● **WHAT TO PRODUCE**
From the listing below, retype exactly the line holding "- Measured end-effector", the line holding "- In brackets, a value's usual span", and the lines between them; skip everything else.

■ ■ ■ ■

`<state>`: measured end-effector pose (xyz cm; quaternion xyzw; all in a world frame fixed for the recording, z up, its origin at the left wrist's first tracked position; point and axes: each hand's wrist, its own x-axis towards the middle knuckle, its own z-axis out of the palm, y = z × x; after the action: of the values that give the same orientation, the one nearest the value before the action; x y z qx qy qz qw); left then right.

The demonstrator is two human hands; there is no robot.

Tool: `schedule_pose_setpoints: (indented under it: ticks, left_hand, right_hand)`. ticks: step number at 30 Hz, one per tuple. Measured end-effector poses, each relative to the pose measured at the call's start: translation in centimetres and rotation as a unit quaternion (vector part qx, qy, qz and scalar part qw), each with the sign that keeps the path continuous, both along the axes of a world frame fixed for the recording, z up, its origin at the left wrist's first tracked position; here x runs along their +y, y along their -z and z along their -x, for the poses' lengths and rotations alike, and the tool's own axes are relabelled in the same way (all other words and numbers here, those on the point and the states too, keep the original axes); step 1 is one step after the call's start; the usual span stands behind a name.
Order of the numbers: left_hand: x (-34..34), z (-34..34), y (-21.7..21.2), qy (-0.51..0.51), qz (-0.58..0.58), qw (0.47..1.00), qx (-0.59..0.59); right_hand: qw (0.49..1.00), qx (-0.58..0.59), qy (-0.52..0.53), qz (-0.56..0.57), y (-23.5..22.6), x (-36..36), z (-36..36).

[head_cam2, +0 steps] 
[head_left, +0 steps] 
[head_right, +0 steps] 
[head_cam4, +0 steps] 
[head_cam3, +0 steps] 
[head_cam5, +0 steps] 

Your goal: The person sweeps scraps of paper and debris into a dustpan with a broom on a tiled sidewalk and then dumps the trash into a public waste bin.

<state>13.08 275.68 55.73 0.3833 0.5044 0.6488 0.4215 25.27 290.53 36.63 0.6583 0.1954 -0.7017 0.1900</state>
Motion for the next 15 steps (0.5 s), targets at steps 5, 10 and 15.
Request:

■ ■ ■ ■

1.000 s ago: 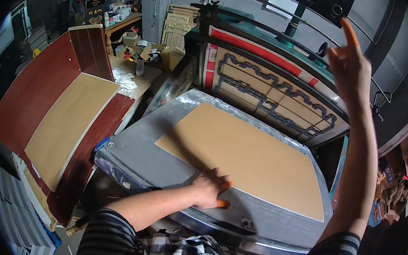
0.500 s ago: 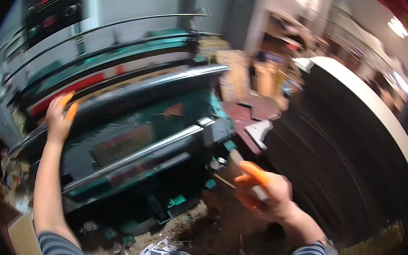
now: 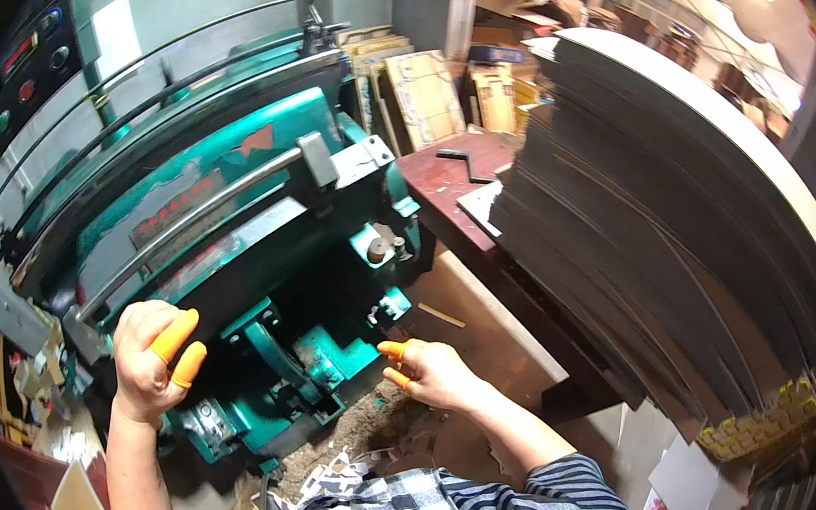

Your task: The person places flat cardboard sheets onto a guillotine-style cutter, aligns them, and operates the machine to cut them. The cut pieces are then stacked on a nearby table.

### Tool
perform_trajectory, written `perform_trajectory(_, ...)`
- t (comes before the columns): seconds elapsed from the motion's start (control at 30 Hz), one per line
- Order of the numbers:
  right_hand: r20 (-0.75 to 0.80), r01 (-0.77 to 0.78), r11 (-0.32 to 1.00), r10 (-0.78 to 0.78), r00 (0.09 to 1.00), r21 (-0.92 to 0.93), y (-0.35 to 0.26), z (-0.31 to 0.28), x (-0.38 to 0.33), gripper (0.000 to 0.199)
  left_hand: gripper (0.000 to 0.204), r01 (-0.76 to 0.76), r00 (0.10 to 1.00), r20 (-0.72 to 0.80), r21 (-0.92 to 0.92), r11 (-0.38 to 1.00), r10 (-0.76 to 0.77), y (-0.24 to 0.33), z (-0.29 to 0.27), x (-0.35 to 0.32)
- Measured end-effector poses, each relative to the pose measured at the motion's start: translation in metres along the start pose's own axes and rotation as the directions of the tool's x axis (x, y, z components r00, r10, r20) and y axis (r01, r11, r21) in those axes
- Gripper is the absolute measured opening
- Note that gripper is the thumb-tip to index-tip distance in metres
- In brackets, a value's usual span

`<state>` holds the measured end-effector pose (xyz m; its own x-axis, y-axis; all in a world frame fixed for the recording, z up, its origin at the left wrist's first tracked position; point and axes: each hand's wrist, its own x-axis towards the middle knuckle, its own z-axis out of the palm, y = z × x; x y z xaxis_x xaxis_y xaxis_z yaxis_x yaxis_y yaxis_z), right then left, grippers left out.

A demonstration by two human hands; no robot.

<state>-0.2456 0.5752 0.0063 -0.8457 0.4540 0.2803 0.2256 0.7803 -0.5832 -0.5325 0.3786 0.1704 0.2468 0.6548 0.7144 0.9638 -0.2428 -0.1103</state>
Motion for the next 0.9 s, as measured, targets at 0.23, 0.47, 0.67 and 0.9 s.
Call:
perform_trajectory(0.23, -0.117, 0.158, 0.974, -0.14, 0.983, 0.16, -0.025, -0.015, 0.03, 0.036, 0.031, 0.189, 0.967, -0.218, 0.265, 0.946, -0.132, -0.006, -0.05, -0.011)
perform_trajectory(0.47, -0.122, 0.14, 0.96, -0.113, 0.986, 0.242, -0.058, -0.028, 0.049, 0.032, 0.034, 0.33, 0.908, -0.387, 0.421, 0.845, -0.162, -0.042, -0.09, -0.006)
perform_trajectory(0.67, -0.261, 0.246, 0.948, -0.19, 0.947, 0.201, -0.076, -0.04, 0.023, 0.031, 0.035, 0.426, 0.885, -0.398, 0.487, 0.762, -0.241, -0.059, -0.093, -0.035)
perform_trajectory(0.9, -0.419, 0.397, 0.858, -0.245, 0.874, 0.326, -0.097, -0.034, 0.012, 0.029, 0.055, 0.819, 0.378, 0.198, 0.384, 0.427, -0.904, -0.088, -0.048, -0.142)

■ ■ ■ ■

● **EXERCISE SOLUTION**
- Measured end-effector poses, each relative to the pose measured at the motion's start: translation in metres along the start pose's own axes and rotation as the directions of the tool's x axis (x, y, z components r00, r10, r20) and y axis (r01, r11, r21) in those axes
- Gripper is the absolute measured opening
- Note that gripper is the thumb-tip to index-tip distance in metres
- In brackets, a value's usual span

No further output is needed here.